Dan Stein, executive director of the Federation for American Immigration Reform, or FAIR, which favors strict immigration enforcement policies, said  that “the reality is that if the children are minors, then Mom and Dad retain custody. So the [children] can move back with their parents and if they so choose to when they’re old enough they have the right to come back.”

“It’s pretty shocking that a parent would abandon their child,” he added. “Parents have a responsibility to raise their children, regardless of any given economic condition.”

In the most drastic of cases, family dissolution occurs when one parent is deported and, in turn, the entire family unit is shattered, Dreby said.
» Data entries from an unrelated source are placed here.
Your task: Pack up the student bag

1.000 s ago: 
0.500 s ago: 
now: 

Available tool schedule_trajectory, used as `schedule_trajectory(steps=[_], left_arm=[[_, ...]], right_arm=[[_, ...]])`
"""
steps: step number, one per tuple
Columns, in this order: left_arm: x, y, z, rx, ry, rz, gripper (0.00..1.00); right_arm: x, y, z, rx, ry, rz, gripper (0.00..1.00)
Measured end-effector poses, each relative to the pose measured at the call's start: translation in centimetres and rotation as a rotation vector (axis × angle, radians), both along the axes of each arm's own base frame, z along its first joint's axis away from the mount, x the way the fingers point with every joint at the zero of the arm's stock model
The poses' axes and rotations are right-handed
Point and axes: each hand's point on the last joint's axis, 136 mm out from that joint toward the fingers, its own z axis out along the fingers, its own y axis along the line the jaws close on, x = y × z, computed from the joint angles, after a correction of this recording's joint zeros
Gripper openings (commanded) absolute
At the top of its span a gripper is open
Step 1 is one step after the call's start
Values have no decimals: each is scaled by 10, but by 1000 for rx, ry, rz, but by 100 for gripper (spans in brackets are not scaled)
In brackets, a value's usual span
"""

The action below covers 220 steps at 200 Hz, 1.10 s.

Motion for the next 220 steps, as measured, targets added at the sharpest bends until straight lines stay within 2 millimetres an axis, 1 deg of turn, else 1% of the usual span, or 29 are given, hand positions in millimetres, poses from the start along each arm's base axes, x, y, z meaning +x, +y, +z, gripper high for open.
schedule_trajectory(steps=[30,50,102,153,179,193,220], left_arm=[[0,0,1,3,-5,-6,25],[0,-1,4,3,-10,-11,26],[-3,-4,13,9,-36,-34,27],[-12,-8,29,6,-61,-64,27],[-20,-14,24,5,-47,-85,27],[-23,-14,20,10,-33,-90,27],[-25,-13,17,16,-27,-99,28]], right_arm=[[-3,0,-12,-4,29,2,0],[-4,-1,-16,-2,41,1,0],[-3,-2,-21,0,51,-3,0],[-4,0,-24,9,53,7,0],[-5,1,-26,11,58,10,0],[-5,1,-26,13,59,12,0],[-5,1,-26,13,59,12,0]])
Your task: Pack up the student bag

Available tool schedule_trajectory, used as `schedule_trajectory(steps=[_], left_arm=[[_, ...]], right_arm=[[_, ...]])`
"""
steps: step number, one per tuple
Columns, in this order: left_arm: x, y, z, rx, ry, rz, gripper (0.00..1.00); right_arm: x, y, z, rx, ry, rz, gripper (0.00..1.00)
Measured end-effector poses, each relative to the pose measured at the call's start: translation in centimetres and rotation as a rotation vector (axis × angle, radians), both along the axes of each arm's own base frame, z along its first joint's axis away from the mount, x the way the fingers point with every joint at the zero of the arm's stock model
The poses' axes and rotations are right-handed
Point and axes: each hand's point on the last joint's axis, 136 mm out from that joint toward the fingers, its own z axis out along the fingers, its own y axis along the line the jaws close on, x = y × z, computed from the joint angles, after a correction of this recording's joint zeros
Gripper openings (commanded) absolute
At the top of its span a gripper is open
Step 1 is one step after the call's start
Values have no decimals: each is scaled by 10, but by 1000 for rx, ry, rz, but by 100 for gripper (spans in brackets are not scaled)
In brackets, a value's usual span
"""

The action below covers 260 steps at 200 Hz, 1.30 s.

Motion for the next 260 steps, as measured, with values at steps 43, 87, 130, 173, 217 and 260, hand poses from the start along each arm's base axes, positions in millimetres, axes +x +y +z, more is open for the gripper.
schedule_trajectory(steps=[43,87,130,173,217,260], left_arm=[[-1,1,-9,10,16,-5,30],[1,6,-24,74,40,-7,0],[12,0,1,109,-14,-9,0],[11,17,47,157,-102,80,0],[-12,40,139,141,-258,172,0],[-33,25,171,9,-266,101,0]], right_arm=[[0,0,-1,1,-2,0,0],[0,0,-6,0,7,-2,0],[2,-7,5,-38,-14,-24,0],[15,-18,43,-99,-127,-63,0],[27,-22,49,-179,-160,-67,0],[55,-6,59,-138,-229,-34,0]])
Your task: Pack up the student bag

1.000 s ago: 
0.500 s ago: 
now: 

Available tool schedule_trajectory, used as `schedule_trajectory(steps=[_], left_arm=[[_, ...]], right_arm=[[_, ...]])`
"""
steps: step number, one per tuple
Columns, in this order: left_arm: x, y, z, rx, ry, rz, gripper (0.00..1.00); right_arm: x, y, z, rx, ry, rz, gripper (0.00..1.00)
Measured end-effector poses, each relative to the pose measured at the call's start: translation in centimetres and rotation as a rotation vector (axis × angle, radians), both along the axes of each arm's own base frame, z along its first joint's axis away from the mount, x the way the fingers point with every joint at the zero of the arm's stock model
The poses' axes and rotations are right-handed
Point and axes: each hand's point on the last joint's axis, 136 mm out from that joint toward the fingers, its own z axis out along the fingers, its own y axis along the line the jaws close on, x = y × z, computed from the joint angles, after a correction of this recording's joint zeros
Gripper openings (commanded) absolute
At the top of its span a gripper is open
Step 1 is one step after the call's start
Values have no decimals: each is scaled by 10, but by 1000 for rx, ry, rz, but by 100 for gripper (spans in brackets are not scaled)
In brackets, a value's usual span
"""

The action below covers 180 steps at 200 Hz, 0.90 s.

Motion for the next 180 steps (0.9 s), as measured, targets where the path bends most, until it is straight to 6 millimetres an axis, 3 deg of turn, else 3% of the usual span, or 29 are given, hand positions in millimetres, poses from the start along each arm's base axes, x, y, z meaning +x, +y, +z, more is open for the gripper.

Studies have shown that men are most commonly deported, leaving their families not only in tatters, but without the main breadwinner.

“The parents [who have come undocumented] have been working here a long time but there are no pathways for them to grow,” explained Dreby.

She emphasizes that many Latino families want to come to the United States documented, take advantage of good opportunities and provide a better life for their children.

"They want to be legal, they want to work, but their pathways are blocked." Dreby added. "There are no ways for them to do so."

Most intriguing is the report’s finding of a misconception the majority of the children have about what it is to be an immigrant. Many believe being an immigrant is synonymous with being undocumented.

“They grow up thinking that immigrant is a ‘dirty word,’ it’s bad and it’s negative,” Dreby said. “There is a sense of pride in our nation where [people talk about] their grandparents coming to America and making a life, and now it’s completely different.”

Dr. Dreby interviewed 10-year-old Andrea. When asked if she knew what an immigrant was she responded, “Yeah it is when, someone is illegal in this country and the 'police-ICE' come to look for them to send them back to their country.”